**TASK BRIEF:** Your output should be the entries below, from the first line up to and including the line with "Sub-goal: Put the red", reproduced exactly and with no other lines.
· · ·
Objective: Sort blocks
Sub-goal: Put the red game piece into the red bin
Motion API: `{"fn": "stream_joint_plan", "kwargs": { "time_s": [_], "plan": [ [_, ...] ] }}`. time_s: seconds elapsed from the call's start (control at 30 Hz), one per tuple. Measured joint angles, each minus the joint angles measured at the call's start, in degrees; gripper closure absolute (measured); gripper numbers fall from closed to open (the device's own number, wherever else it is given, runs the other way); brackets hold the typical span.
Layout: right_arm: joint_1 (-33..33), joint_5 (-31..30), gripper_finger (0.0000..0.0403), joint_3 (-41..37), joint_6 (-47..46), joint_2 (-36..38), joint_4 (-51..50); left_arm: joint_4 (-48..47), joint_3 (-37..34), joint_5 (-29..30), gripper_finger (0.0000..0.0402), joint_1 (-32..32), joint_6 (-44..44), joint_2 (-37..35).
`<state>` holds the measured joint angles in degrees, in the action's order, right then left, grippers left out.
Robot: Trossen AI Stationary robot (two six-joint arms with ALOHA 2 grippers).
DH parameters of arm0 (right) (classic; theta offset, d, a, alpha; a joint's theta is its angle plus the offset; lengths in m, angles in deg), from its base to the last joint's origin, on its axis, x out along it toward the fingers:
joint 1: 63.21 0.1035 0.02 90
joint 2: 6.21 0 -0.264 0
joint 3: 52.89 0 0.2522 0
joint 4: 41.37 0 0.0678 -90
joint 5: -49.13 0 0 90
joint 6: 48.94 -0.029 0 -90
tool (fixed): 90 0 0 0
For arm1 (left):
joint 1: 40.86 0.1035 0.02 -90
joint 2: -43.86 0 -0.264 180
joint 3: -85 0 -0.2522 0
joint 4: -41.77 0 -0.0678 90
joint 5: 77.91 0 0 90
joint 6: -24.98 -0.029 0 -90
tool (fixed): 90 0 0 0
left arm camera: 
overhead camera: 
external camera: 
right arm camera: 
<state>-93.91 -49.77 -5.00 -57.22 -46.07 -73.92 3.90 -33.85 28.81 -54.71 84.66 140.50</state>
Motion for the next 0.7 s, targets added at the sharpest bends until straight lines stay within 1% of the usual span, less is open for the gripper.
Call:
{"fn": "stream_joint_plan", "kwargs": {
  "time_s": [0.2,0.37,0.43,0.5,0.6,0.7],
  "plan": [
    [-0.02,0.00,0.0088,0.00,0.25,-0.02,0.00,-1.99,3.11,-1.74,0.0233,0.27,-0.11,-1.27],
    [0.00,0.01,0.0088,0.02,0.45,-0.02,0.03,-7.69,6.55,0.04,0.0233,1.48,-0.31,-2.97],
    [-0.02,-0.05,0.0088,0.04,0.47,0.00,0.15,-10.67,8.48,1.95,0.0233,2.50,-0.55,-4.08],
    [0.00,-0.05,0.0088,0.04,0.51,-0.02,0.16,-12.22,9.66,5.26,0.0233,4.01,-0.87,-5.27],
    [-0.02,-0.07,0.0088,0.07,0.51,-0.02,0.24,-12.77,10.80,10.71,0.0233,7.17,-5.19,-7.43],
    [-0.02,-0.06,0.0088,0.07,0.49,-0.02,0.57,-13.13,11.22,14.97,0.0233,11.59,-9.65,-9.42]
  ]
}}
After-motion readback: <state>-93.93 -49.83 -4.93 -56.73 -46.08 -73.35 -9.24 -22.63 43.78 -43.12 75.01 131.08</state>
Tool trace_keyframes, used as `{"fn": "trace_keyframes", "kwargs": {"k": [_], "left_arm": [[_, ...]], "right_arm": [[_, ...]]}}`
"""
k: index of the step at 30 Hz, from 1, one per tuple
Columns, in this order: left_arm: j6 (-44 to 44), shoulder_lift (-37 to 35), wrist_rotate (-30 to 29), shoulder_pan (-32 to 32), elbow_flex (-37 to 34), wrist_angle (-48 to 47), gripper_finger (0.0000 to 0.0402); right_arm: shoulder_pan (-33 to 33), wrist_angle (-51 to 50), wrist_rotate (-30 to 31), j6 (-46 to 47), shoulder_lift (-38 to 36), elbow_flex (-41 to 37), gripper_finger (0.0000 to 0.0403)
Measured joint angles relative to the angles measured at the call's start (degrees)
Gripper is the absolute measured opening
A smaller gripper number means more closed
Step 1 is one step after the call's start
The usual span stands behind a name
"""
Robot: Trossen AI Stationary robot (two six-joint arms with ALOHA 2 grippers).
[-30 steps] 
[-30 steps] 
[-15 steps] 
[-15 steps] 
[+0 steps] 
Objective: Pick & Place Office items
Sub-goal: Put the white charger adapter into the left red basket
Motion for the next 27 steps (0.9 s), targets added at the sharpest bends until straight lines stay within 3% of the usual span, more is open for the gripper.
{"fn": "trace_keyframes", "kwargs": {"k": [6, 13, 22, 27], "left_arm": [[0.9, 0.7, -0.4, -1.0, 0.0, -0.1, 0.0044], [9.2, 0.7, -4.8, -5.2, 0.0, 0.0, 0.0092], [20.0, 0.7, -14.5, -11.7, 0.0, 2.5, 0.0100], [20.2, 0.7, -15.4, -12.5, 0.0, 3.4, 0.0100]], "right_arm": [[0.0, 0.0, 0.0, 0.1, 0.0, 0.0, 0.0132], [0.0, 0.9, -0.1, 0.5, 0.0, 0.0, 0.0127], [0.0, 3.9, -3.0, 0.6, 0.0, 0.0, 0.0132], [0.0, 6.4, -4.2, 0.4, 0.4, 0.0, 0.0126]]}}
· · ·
**RESULT OF THIS EXERCISE:**
Objective: Sort blocks
Sub-goal: Put the red game piece into the red bin

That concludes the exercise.